Implementation of Bidirectional Long-Short Term Memory (Bi-LSTM) and Attention to Detect Political Fake News Using IndoBERT and GloVe Embedding
DOI:
https://doi.org/10.15294/rji.v3i2.159Keywords:
Natural Language Processing, NLP, political hoax news, IndoBERT, Bi-LSTM, prediction, GloVe embedding, attention mechanismAbstract
Abstract. Indonesian political news is now increasingly spread through various media, especially social and online media. However, a lot of fake news are spread to bring down political opponents or attract public sympathy in order to find their own supporters. Of course, this news need to be watched out for and preventive measures must be taken so as not to cause misunderstanding in the wider community.
Purpose: This study was conducted to detect the political news whether it’s classified as hoax or fact by its narration. Also, understanding how to build the news detector using corresponding architecture and word embeddings.
Methods/Study design/approach: The model architecture of Bi-LSTM and attention mechanism is used to reach the goals from this study’s purposes. Many studies have been conducted to detect hoaxes but have not yet paid attention to the context of sentences and the contribution of words in a news text so that this architecture is made to overcome this problem. It uses IndoBERT to optimize the model for Indonesian language and also GloVe to obtain the word weights from pre-trained embedding. Then, the tokenization process is performed with IndoBERT and keras to generate token id and attention mask.
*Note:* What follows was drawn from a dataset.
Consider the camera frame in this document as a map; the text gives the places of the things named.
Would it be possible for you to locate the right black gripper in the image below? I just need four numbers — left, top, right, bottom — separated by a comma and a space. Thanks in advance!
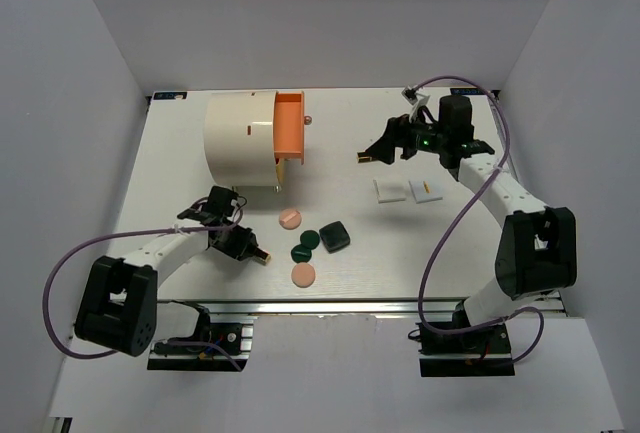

After receiving the token id and attention mask as input, the data training process is performed for three architectural scenarios with each configuration of 20 epochs, batch size of 32, and the learning rate is 0.00001.
Result/Findings: The results of this study are defined by a confusion matrix which contains accuracy, recall, precision, and F1-score as the evaluation. The combination of Bi-LSTM + Attention + IndoBERT + GloVe obtains the best result of 97,71% of accuracy, 96,33% of precision, 97,93% of recall, and 97,72% of F1-score.
Novelty/Originality/Value: This study combines two word embeddings in order to make sure the weight of words is completely defined and optimized into the Bi-LSTM and attention mechanism architecture.